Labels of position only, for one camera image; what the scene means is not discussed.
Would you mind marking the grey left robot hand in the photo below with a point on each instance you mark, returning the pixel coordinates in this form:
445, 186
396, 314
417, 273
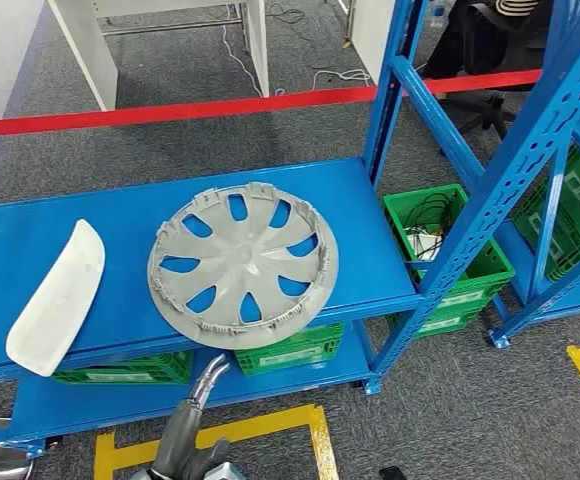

=-=-=

▶ **EXERCISE**
Provide a precise transcription of the listing, excluding each picture.

▶ **RESPONSE BELOW**
Labels of position only, for one camera image; what the scene means is not discussed.
Would you mind marking the grey left robot hand in the photo below with a point on each instance you mark, returning the pixel coordinates in this form:
445, 186
396, 314
417, 273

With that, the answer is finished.